Resolving Duplicate Content via Slug Standardization

Fix duplicate-URL proliferation in headless CMS deployments by enforcing a deterministic slug normalization pipeline from content creation through edge delivery.

When to apply this fix

Apply this workflow when you observe any of the following conditions:

  • Google Search Console reports “Duplicate without user-selected canonical” for URLs that differ only by case, separators, or encoding (e.g. /Blog/Post-Title, /blog/post_title, /blog/post%20title all serving identical content).
  • Server logs show crawl budget being split across two or more paths that resolve to the same HTML response.
  • Redirect chain management audits reveal chains that originate from slug case variants rather than intentional page moves.

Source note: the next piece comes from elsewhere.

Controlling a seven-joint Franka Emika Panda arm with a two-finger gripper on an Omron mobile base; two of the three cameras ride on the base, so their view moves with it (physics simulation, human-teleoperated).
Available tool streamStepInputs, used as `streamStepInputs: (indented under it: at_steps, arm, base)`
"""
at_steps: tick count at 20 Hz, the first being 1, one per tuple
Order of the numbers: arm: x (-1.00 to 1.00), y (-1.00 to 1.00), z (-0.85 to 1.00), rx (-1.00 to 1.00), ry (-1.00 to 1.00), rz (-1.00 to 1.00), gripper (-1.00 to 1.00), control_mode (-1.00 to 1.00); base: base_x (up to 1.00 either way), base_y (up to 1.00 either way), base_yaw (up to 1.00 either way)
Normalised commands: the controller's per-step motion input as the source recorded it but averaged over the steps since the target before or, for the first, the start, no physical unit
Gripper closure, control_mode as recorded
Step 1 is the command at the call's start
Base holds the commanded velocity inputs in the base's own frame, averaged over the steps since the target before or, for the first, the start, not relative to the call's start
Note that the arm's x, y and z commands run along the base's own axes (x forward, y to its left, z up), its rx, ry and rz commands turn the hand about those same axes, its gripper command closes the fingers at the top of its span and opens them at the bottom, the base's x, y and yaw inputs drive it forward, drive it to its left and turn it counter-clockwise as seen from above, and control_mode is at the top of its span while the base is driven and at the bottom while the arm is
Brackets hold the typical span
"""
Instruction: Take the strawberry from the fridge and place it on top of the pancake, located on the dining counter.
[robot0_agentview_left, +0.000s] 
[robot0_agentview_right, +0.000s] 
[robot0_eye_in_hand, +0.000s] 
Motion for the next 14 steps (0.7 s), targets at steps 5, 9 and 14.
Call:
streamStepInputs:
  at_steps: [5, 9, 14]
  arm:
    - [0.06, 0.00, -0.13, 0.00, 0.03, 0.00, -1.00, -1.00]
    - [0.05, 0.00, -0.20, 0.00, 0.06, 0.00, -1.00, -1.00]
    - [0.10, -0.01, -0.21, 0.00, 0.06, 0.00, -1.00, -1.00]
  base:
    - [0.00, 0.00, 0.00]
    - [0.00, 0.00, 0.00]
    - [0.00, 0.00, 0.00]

Step 1 — Capture a crawl baseline

Establish pre-intervention metrics before touching any routing logic. Without a baseline you cannot prove the fix worked.

Crawler settings:

  • Disable JavaScript rendering (you need raw HTTP responses, not rendered state)
  • Set crawl depth to 3
  • Enable extraction for rel="canonical" values, hreflang attributes, and HTTP status codes
  • Run a log file parser in parallel to map Googlebot traffic share per URL variant

Metrics to record:

Metric Collection method Target after fix
HTTP 200/301/404 split Access log grep 301 count drops to zero for slug variants
Duplicate URLs sharing one canonical target Crawler export 0
Average redirect chain depth Curl batch script ≤ 1 hop
Crawl budget share on non-canonical paths Log parser < 2%

Validation command — count 200 responses for variant paths:

grep -E 'GET /(Blog|blog)/[A-Z]' /var/log/nginx/access.log | wc -l

Step 2 — Define deterministic normalization rules

A slug normalization strategy only eliminates duplicates if it is deterministic: the same input always produces the same output, with no runtime exceptions. Implement this transformation order:

  1. Unicode NFD decomposition
  2. Strip combining diacritics (̀–ͯ)
  3. Lowercase the result
  4. Replace runs of whitespace and underscores with a single hyphen
  5. Strip any character that is not a–z, 0–9, /, or -
  6. Collapse consecutive hyphens to one
  7. Remove leading/trailing hyphens from each path segment
function normalizeSlug(raw) {
  return raw
    .normalize('NFD')
    .replace(/[̀-ͯ]/g, '')
    .toLowerCase()
    .replace(/[\s_]+/g, '-')
    .replace(/[^a-z0-9\/-]/g, '')
    .replace(/-{2,}/g, '-')
    .replace(/(^-|-$)/gm, '');
}

Validation command — spot-check the function output:

node -e "
function normalizeSlug(raw){return raw.normalize('NFD').replace(/[̀-ͯ]/g,'').toLowerCase().replace(/[\s_]+/g,'-').replace(/[^a-z0-9\/-]/g,'').replace(/-{2,}/g,'-').replace(/(^-|-$)/gm,'');}
console.log(normalizeSlug('Héllo  World_Post'));
// expected: hello-world-post
"

Step 3 — Add a CMS pre-publish validation hook

Prevent future duplicates at the source by blocking malformed slugs before they reach the database. This is the single highest-leverage control point: every slug that escapes the CMS without normalization becomes a redirect rule or a canonical problem downstream.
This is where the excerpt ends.